*** Opening Source information ***

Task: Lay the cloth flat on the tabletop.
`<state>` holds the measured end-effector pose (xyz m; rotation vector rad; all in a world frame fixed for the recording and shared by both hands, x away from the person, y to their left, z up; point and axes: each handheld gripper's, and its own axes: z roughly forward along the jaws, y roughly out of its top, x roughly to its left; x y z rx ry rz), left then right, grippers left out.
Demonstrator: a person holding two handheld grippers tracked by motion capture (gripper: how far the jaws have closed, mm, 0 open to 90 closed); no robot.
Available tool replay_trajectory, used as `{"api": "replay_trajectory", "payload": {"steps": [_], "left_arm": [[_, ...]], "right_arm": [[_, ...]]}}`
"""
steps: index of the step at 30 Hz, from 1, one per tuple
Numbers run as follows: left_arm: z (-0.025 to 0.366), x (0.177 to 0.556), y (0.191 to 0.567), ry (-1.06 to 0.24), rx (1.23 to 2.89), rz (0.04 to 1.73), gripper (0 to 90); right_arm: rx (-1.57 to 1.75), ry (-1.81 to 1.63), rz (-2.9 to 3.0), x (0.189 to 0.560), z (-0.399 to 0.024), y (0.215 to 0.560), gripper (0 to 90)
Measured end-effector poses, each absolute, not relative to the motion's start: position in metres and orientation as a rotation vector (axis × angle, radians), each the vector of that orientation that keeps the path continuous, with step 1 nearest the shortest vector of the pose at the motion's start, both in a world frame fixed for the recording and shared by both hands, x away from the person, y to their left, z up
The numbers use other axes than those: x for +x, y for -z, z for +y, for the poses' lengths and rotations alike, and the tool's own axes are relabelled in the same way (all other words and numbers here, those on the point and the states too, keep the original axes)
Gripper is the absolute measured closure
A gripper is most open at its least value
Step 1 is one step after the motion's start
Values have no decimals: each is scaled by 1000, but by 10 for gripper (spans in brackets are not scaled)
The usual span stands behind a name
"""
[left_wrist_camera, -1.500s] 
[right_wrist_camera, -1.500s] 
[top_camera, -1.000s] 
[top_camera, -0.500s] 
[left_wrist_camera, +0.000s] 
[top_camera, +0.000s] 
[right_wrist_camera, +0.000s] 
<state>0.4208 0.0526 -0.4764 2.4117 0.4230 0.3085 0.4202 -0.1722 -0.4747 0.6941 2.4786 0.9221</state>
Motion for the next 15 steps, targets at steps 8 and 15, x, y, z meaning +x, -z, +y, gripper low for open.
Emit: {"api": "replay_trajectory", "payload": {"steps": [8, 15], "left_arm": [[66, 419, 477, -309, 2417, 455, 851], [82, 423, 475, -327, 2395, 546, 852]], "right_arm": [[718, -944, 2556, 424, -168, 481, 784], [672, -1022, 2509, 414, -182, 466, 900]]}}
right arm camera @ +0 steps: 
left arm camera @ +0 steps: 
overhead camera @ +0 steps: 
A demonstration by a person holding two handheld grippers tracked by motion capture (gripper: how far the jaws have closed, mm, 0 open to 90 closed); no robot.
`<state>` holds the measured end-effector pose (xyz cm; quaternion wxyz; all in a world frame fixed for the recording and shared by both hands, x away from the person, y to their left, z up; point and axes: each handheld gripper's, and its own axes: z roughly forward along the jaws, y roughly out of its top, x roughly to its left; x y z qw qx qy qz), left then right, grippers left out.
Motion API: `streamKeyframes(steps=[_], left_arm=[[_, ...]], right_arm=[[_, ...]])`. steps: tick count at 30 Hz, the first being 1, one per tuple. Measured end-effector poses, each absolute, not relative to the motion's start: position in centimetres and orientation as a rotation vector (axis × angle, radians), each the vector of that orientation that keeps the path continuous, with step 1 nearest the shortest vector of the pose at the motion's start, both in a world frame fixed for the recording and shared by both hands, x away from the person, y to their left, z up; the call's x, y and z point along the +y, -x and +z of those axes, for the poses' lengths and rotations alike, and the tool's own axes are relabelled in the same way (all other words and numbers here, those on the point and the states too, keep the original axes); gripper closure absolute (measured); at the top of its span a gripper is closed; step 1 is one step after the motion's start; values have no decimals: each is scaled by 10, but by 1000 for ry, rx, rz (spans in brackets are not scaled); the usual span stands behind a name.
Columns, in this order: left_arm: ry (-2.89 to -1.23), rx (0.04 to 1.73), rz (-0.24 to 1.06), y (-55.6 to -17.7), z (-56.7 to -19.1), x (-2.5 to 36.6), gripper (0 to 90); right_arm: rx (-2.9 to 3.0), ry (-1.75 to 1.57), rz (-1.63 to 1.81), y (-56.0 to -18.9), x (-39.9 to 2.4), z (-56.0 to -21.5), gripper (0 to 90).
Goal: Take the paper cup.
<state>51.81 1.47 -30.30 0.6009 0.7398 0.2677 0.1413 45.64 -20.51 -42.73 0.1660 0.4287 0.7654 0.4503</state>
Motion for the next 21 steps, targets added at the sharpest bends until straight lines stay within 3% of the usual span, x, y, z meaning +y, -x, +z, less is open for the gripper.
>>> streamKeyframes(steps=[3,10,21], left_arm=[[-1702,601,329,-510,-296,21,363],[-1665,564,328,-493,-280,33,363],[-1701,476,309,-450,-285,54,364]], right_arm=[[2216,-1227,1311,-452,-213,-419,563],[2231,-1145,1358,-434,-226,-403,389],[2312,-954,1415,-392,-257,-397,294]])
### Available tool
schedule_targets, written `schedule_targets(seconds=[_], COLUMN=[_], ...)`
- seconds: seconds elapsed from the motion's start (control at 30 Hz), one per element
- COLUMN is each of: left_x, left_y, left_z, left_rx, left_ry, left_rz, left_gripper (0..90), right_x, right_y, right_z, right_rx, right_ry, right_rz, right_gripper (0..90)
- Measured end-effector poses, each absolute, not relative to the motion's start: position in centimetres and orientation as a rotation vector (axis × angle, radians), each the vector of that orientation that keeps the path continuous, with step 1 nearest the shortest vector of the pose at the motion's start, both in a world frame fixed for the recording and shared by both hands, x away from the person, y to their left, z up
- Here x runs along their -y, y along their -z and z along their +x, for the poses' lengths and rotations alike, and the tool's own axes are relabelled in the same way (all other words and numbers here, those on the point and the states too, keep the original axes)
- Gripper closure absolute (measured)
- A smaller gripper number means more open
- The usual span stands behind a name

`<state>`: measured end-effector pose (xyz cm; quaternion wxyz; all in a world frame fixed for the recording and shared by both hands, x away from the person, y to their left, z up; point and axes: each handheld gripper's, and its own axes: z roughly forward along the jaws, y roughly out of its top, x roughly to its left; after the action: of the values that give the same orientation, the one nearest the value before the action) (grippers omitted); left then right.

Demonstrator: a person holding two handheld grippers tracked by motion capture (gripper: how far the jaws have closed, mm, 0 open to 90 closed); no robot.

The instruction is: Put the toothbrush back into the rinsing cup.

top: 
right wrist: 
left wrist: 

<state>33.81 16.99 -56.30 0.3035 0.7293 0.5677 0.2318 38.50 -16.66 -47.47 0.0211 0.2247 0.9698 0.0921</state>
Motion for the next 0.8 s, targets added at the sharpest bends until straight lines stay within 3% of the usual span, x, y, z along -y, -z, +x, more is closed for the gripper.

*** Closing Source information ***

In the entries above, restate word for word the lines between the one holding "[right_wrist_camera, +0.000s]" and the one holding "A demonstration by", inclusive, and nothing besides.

[Task answer]:
[right_wrist_camera, +0.000s] 
<state>0.4208 0.0526 -0.4764 2.4117 0.4230 0.3085 0.4202 -0.1722 -0.4747 0.6941 2.4786 0.9221</state>
Motion for the next 15 steps, targets at steps 8 and 15, x, y, z meaning +x, -z, +y, gripper low for open.
Emit: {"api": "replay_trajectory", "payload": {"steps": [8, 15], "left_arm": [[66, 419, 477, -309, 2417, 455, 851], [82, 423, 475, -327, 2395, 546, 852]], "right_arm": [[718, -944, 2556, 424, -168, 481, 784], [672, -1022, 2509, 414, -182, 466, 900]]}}
right arm camera @ +0 steps: 
left arm camera @ +0 steps: 
overhead camera @ +0 steps: 
A demonstration by a person holding two handheld grippers tracked by motion capture (gripper: how far the jaws have closed, mm, 0 open to 90 closed); no robot.

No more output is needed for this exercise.